Martin Lewis from Money Saving Expert has shared advice for homeowners after the mortgage market fell into turmoil following the government's mini-budget.

Lending giants are hiking mortgage rates and withdrawing products following chancellor Kwasi Kwarteng's statement on Friday, September 23.

Markets have been spooked due to the government announcing the biggest tax cuts in half a century alongside increased borrowing to lower energy bills.

Overnight there has been a record drop in the choice of mortgage products, according to Moneyfacts.co.uk.

A number of banks have withdrawn products including Halifax, Virgin Money and Santander.

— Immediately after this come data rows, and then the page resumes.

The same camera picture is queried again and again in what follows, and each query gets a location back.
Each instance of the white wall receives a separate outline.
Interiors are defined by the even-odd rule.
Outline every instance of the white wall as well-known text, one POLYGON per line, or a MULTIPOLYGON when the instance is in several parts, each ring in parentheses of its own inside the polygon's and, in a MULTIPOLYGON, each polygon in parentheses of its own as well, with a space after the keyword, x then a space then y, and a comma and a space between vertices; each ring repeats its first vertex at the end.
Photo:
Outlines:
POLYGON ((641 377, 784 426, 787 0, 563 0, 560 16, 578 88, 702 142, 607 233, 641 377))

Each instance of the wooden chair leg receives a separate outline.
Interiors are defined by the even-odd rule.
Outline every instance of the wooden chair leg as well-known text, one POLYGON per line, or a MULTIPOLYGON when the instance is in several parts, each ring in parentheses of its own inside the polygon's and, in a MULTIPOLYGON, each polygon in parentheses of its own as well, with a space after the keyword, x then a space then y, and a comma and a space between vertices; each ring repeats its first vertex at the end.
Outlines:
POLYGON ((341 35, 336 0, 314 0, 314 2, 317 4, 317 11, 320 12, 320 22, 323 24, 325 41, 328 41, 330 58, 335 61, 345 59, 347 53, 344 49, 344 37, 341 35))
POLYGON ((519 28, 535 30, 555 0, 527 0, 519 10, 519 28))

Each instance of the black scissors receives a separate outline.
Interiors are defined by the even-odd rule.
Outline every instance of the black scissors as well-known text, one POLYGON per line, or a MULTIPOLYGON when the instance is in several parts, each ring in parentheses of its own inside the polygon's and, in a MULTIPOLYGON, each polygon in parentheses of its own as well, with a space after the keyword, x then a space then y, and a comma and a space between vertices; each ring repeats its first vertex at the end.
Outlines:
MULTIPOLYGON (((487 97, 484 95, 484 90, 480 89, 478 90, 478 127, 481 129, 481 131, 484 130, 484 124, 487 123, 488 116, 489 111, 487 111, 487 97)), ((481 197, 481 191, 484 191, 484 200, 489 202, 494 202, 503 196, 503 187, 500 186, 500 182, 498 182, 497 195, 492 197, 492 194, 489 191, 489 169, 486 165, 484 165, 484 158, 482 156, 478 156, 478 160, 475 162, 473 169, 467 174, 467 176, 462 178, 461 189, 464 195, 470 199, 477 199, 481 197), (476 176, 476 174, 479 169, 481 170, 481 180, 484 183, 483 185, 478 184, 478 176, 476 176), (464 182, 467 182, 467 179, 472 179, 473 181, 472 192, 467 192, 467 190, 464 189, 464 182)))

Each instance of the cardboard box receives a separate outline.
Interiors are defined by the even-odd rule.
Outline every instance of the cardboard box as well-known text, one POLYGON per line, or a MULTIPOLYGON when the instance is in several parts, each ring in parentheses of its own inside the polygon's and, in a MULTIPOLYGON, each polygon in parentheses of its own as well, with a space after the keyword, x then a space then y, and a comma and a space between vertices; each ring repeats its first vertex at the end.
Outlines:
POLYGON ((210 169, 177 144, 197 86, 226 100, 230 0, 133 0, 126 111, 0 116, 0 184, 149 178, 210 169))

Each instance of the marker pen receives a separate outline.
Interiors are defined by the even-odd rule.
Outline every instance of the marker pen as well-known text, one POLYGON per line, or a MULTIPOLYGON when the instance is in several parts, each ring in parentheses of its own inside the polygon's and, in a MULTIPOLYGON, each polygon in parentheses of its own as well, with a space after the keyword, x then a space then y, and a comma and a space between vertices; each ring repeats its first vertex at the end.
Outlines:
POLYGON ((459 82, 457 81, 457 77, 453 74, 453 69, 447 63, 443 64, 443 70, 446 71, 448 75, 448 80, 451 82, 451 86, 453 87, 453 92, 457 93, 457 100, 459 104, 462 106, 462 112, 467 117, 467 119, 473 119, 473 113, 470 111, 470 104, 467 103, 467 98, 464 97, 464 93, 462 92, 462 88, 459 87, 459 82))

Should you switch your mortgage?

In his latest Money Saving Expert newsletter, Mr Lewis said the "unprecedented situation" has left it "extremely uncertain" as to what the best move is for people.

Variable or tracker rates

If you are on a variable or tracker rate and in a position to change to a new mortgage, the advice is to "check urgently to see if you can ditch, switch and save".

People should use a mortgage comparison tool to check the latest deals and compare them with their current rates.

If you do find a better deal, it is best to act quickly as the market is changing rapidly.

Savings can also be used to get a cheaper remortgage.

Fixed-rate mortgages

The finance pro says to make sure you know when your fixed rate is ending so you can act before it is too late.

Mr Lewis says: "If you're coming towards the end of your deal, act now. Some lenders let you lock in a rate six months in advance - and many more let you lock in three months ahead.

"If your fix ends before March 2023, check deals now, as rates are likely to rise further, and today's rates may soon disappear."

If your fixed rate isn't ending soon, the market is too uncertain right now to know the best course of action, as rates could rise or fall in the future.

Can you overpay your mortgage?

Most lenders will allow people in the middle of a fixed or variable rate to make mortgage overpayments.

Mr Lewis said: "Overpaying means you clear the mortgage quicker, which means you pay less interest in total - and savings can be huge.

"Plus as you'll owe less, you may be able to get a cheaper deal when you come to remortgage."

Would downsizing help?

The money expert suggests downsizing could be a good option to consider for some.

"With the huge rise in prices in many parts of the UK, and mortgages getting more expensive, it's worth thinking if you're in the position to downsize," he said.

"It's likely this will especially suit any empty-nesters whose kids are now independent adults - with big houses for few people."

What can you do if you are struggling to pay?

With the cost-of-living crisis impacting people's finances across the country, many homeowners will be struggling to meet mortgage repayments.

"Missed payments should be avoided as much as possible as it will have a serious impact on your ability to get credit in future," Mr Lewis said.

If you find you are struggling to pay there are a number of options available.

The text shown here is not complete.